Over the last nine years, WAR has become something of a flagship metric, not just for us, but for the analytical community at large. Baseball-Reference introduced their own version, while Baseball Prospectus modernized their version of WARP — their version adds the word player to the name, thus the P — to provide something that scaled a bit more like what was presented here and at B-R. Because WAR is a framework for combining a number of different metrics into a single-value stat, there are also quite a few other versions of WAR out there, each with their own calculations.

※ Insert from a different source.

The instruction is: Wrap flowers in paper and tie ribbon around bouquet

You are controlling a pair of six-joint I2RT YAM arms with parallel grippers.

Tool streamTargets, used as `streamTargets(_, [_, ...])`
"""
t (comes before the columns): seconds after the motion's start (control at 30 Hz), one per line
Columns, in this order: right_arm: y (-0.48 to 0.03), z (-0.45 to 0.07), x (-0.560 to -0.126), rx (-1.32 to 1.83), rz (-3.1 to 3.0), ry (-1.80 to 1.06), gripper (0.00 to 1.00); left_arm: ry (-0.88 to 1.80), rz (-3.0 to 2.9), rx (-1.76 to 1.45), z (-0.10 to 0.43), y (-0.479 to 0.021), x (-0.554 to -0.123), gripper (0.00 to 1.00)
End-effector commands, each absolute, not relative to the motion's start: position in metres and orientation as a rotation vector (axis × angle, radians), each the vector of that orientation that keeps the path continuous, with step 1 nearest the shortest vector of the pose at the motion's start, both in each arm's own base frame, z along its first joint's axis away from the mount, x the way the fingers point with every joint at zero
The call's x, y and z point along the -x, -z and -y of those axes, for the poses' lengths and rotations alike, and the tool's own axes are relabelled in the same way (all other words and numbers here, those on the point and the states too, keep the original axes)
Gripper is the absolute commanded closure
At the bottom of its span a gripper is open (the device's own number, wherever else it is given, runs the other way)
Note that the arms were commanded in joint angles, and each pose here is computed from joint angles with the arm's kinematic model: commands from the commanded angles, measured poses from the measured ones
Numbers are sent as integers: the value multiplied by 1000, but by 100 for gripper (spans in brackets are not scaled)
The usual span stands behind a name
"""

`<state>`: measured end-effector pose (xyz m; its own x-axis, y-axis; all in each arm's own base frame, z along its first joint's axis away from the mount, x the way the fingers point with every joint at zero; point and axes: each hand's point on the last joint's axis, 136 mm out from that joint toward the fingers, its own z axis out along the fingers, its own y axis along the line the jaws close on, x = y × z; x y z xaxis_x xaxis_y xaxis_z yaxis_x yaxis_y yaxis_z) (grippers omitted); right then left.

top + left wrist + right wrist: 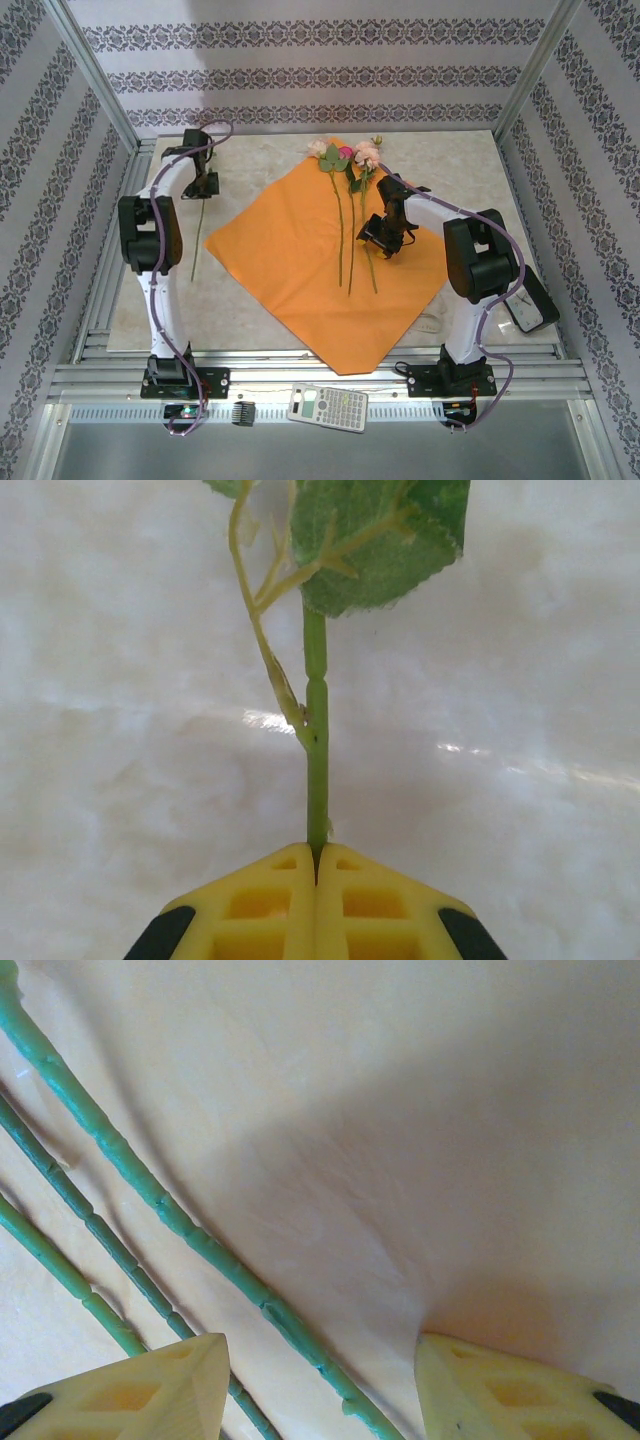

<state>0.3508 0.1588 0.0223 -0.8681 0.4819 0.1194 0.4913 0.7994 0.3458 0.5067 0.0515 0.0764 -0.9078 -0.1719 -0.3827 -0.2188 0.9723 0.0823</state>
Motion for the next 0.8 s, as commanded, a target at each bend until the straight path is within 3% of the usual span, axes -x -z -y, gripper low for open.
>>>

But while everyone uses different inputs — and therefore arrives at slightly different results — almost all of the regularly updated WAR metrics are built on some version of linear weights, which assigns an average run value to each event in which a player is involved, regardless of what actually happened on the play. If you hit a single, you get credit for hitting a single. It’s worth some fraction of a run, regardless of whether you hit it with two outs and the bases empty in a the first inning of an eventual blowout, or whether it was a walk-off two-run single to give your team the lead. In most versions of WAR, the value of a player’s contribution is calculated independent of the situation in which it occurred.
Bill James is not a fan of that decision.
We come, then, to the present moment, at which some of my friends and colleagues wish to argue that Aaron Judge is basically even with Jose Altuve, and might reasonably have been the Most Valuable Player. It’s nonsense. Aaron Judge was nowhere near as valuable as Jose Altuve. Why? Because he didn’t do nearly as much to win games for his team as Altuve did. It is NOT close. The belief that it is close is fueled by bad statistical analysis—not as bad as the 1974 statistical analysis, I grant, but flawed nonetheless. It is based essentially on a misleading statistic, which is WAR. Baseball-Reference WAR shows the little guy at 8.3, and the big guy at 8.1. But in reality, they are nowhere near that close. I am not saying that WAR is a bad statistic or a useless statistic, but it is not a perfect statistic, and in this particular case it is just dead wrong. It is dead wrong because the creators of that statistic have severed the connection between performance statistics and wins, thus undermining their analysis.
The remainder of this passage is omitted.